Survey

Legal budgets 2024: challenges and strategies

by ilaria iaquinta

In the intricate world of legal affairs, prudence often reigns supreme, guiding the strategic decisions of general counsel across industries. Against the backdrop of a shifting economic landscape, the year 2024 emerges as a pivotal chapter, where the allocation of financial resources takes centre stage for legal departments in Spain and Portugal.

A survey conducted in April by Iberian Lawyer, in collaboration with the Spanish and Portuguese Chapters of ACC, offers a glimpse into the budgetary trajectories within legal bastions. With insights gleaned from a sample, comprising in-house counsels from diverse industries and company sizes, the survey paints a nuanced portrait of fiscal dynamics and strategic imperatives shaping legal expenditures.

Budgetary trends

Among respondents, 38.46% report an uptick in their 2024 legal department budgets, mirroring the growing legal needs of their organisations. Meanwhile, a quarter of participants maintain a steadfast adherence to the budgets of the past two years. Conversely, 30.77% cope with shrinking budgets, a consequence attributed to the volatile market conditions (see figure 1).

In general, the macroeconomic vicissitudes influence legal budgets. While 30.77% of respondents reported a further reduction in budgets due to recent economic challenges, a majority (53.85%) endured the storm untouched. Notably, 15.38% witnessed an expansion of budgets, prompted by the escalating legal requirements (see figure 2).

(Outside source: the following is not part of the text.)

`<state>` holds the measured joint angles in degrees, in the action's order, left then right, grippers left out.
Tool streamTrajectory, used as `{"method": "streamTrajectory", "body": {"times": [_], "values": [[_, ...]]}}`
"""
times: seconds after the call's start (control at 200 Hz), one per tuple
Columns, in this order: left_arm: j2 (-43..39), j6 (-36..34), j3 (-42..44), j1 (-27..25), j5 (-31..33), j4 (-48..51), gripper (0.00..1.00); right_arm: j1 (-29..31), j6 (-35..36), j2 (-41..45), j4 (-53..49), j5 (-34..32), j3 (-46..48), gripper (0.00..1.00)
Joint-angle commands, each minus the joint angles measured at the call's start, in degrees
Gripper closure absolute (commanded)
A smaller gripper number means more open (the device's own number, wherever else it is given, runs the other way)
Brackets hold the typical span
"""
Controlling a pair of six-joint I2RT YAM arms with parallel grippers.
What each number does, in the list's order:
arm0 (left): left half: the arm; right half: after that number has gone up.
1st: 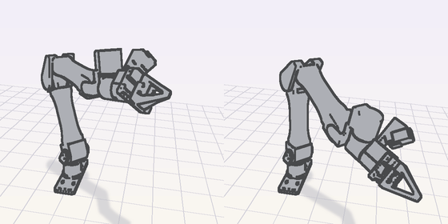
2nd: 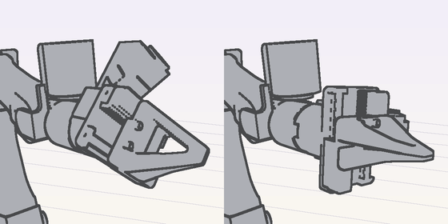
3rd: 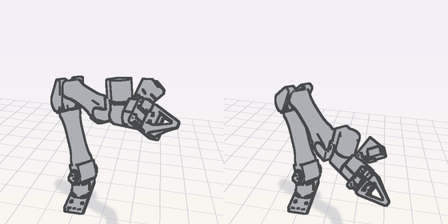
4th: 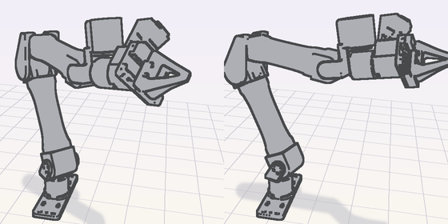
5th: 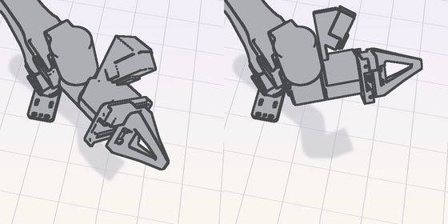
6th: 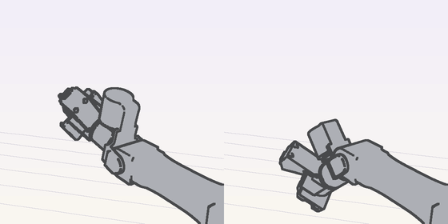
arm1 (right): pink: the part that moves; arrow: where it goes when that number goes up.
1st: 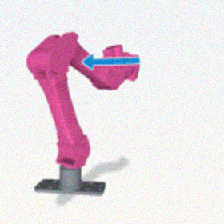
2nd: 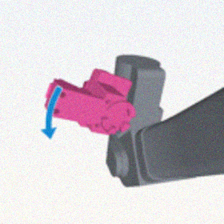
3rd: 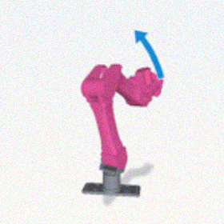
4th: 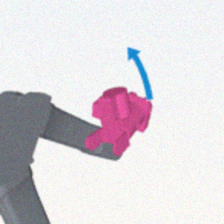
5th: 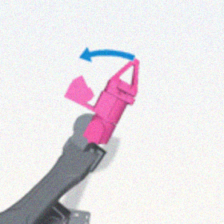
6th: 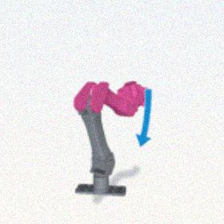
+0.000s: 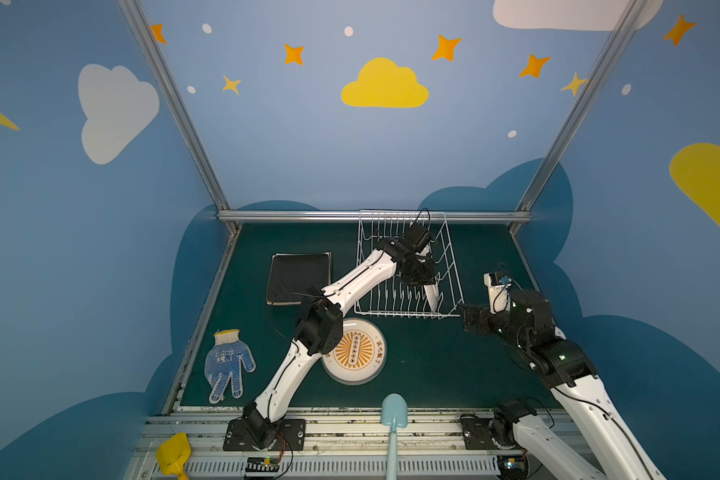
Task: Unload the plates from the dish rack
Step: 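Grip the rim of the last plate in the rack with the left gripper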
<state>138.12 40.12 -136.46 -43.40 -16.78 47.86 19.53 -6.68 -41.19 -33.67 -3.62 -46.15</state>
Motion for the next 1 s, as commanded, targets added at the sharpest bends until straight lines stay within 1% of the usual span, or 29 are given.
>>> {"method": "streamTrajectory", "body": {"times": [0.0,0.105,0.325,0.481,0.636,0.721,0.811,0.921,0.996], "values": [[-1.0,0.7,0.7,0.3,0.3,0.7,0.9,-0.3,-0.3,0.4,0.8,-0.7,0.0,0.03],[-2.6,1.6,0.7,0.3,-1.4,-0.3,0.97,-0.3,0.1,0.2,0.7,-0.9,-0.5,0.03],[-6.4,1.9,0.2,0.8,-3.7,-1.2,0.97,-0.8,0.4,-1.1,0.1,-0.9,-2.6,0.03],[-8.9,0.9,-0.6,1.2,-4.5,-1.1,0.97,-1.0,-0.7,-2.3,-0.3,-1.0,-4.4,0.03],[-10.5,-1.3,-3.0,1.4,-7.3,0.0,0.97,-1.5,-3.2,-3.2,-1.1,-1.2,-7.1,0.02],[-11.9,-3.3,-3.5,1.5,-8.0,0.6,0.97,-2.1,-5.3,-4.0,-2.5,-0.8,-9.1,0.02],[-14.1,-7.0,-3.4,1.6,-7.8,1.7,0.97,-3.3,-7.5,-5.2,-4.0,0.9,-11.6,0.02],[-17.5,-13.1,-2.5,1.5,-3.9,4.1,0.97,-5.2,-10.3,-6.8,-5.3,3.9,-14.4,0.02],[-21.1,-18.2,0.8,1.5,-0.1,3.7,0.97,-6.9,-12.4,-8.1,-6.2,6.8,-15.7,0.02]]}}
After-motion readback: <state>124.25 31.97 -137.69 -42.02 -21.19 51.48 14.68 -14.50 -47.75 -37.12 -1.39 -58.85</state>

The allocation of legal expenditure poses a strategic challenge, with respondents revealing their priorities through percentages. The majority (61.54%) favour a 70% internal and 30% external allocation, indicating a focus on bolstering internal capabilities while reducing reliance on external resources. This underscores a commitment to building and retaining in-house expertise, driven by factors like cost-effectiveness and confidentiality. Additionally, 23.08% prefer a 30% internal and 70% external allocation, emphasising the leverage of external expertise to complement internal capabilities. A balanced 50% internal and 50% external approach, embraced by 15.38% of respondents, signifies a middle ground between internal talent and external support, catering to specific project needs while maintaining a robust in-house team.